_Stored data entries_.
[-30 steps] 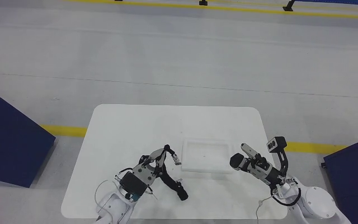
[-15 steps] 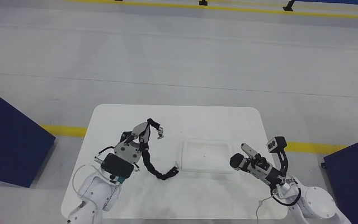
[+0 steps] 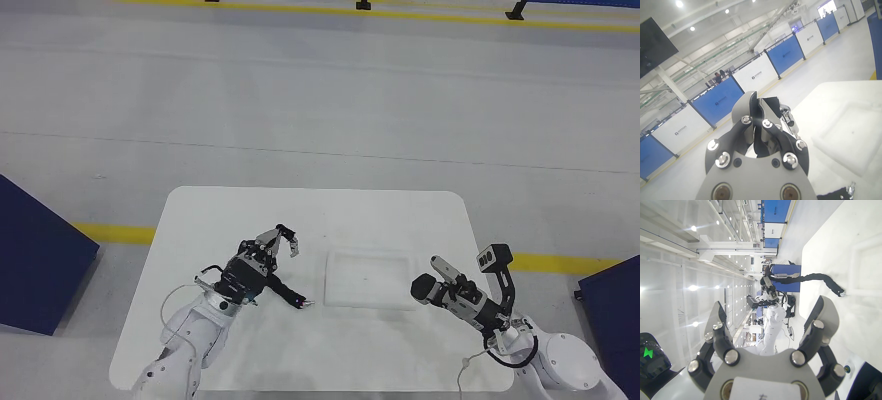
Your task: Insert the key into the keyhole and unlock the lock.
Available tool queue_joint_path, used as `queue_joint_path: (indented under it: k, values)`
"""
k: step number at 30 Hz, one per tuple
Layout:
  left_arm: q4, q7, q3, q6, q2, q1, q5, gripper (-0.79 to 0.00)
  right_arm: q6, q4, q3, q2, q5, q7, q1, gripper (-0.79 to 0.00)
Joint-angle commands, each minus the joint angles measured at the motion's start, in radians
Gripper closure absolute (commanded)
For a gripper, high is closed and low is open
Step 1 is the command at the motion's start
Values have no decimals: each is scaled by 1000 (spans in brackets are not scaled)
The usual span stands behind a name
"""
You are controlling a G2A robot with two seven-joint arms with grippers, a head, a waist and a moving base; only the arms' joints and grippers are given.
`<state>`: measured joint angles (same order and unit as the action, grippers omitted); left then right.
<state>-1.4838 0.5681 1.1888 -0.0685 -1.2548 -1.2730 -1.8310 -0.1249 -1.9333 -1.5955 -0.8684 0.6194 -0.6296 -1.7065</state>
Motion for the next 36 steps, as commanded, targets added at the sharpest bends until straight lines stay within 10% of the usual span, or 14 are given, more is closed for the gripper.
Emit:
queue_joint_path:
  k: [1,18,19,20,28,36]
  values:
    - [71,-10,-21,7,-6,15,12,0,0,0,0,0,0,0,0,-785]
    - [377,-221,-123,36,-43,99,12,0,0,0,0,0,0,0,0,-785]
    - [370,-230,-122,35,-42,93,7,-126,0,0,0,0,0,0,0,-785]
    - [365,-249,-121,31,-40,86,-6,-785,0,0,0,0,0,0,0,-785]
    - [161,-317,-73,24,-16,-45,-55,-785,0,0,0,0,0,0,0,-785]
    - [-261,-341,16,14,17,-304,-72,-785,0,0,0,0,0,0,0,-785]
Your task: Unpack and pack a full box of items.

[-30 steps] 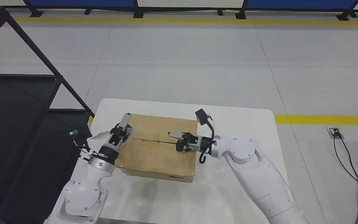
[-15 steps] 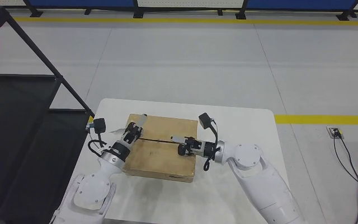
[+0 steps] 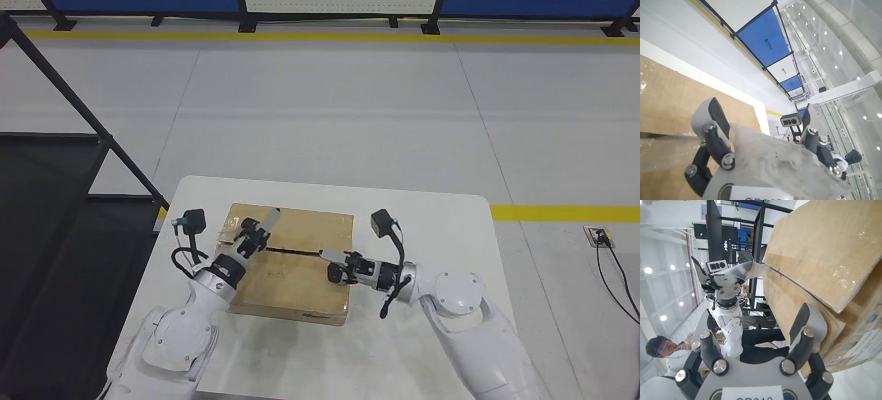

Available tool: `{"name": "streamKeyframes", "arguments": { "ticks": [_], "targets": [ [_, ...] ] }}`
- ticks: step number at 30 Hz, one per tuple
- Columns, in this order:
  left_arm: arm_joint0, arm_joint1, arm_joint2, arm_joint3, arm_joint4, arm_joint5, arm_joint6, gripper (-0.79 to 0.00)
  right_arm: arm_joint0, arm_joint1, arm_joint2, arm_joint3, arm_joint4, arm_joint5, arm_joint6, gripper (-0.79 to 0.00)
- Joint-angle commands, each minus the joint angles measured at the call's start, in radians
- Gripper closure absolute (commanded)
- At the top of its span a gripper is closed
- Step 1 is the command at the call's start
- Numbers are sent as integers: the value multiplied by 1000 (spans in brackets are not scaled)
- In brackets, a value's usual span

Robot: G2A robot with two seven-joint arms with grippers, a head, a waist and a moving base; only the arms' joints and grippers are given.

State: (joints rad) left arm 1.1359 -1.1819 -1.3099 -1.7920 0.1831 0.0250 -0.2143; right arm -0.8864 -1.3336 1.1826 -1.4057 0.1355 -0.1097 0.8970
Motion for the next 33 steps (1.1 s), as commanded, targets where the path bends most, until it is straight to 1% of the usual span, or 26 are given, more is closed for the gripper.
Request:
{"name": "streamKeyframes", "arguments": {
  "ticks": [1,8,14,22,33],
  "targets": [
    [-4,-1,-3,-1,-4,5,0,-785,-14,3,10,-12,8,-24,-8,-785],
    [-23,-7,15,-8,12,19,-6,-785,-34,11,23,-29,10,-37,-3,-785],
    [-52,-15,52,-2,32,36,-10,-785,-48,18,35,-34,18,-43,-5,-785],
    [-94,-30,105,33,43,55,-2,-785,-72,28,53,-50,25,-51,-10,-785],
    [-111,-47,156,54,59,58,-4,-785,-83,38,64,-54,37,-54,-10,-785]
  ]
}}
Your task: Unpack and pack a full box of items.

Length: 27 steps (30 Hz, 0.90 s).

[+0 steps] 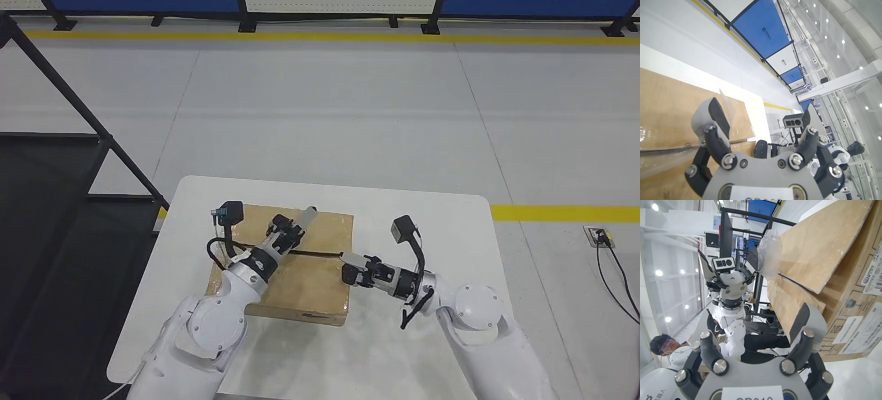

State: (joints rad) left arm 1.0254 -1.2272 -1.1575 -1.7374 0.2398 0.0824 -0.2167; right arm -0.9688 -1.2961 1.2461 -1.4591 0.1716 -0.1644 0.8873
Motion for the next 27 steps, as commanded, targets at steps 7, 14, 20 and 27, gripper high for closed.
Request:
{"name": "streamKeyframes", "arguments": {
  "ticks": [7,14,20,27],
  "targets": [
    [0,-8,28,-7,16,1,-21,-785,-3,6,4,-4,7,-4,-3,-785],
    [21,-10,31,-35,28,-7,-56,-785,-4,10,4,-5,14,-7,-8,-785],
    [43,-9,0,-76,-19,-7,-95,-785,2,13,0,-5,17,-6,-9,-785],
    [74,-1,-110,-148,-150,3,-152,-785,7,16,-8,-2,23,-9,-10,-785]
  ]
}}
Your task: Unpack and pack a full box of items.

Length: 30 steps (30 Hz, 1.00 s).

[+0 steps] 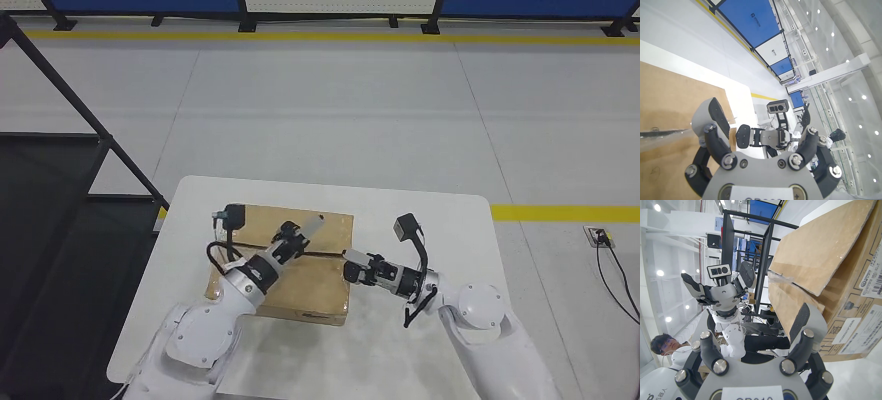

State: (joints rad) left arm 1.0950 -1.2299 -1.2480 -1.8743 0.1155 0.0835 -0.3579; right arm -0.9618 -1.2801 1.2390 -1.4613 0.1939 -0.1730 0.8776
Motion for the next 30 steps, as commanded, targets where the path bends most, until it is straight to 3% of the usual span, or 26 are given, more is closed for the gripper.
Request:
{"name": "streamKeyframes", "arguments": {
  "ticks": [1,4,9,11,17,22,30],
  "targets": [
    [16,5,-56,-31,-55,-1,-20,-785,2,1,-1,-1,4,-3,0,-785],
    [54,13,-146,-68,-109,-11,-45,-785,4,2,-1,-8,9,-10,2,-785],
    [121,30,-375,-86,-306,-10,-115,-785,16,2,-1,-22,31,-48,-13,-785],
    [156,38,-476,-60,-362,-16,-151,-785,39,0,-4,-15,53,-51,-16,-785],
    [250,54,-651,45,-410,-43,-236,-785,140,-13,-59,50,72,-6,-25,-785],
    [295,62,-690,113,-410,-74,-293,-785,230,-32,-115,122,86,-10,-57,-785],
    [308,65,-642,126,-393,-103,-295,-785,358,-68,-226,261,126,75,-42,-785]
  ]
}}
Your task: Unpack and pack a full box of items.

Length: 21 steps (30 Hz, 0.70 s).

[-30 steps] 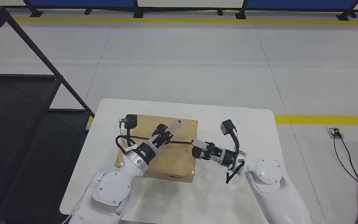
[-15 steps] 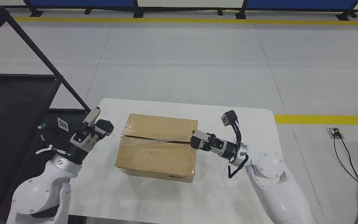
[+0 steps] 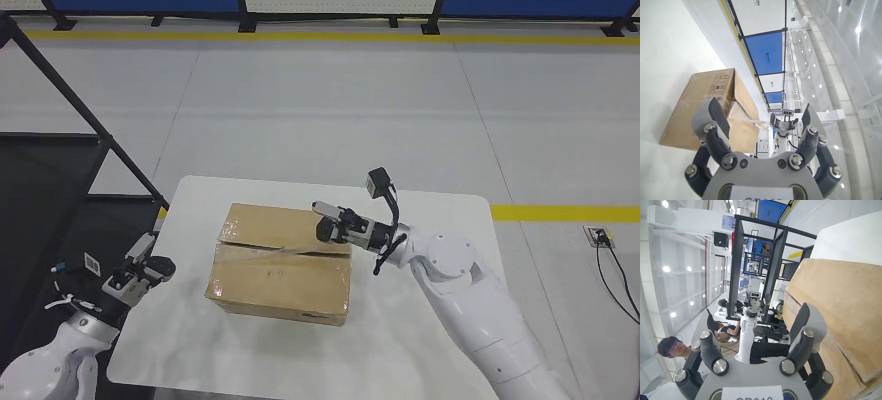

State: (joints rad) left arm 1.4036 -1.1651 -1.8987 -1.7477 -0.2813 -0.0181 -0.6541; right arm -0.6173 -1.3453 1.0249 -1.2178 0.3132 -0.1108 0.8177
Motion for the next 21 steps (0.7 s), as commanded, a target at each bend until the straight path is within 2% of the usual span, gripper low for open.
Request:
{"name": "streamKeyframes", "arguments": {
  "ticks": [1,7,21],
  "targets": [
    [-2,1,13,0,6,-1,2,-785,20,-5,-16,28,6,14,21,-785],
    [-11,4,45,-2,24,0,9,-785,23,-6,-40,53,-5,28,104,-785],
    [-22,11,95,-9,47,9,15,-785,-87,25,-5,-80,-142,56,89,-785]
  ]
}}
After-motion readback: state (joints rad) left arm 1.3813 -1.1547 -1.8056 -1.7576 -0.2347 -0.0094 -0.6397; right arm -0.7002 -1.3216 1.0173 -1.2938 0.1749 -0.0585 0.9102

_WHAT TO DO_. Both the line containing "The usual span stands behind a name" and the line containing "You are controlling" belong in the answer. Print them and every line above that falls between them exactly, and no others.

_TASK RESULT_.
The usual span stands behind a name
"""
You are controlling a G2A robot with two seven-joint arms with grippers, a head, a waist and a moving base; only the arms' joints and grippers are given.

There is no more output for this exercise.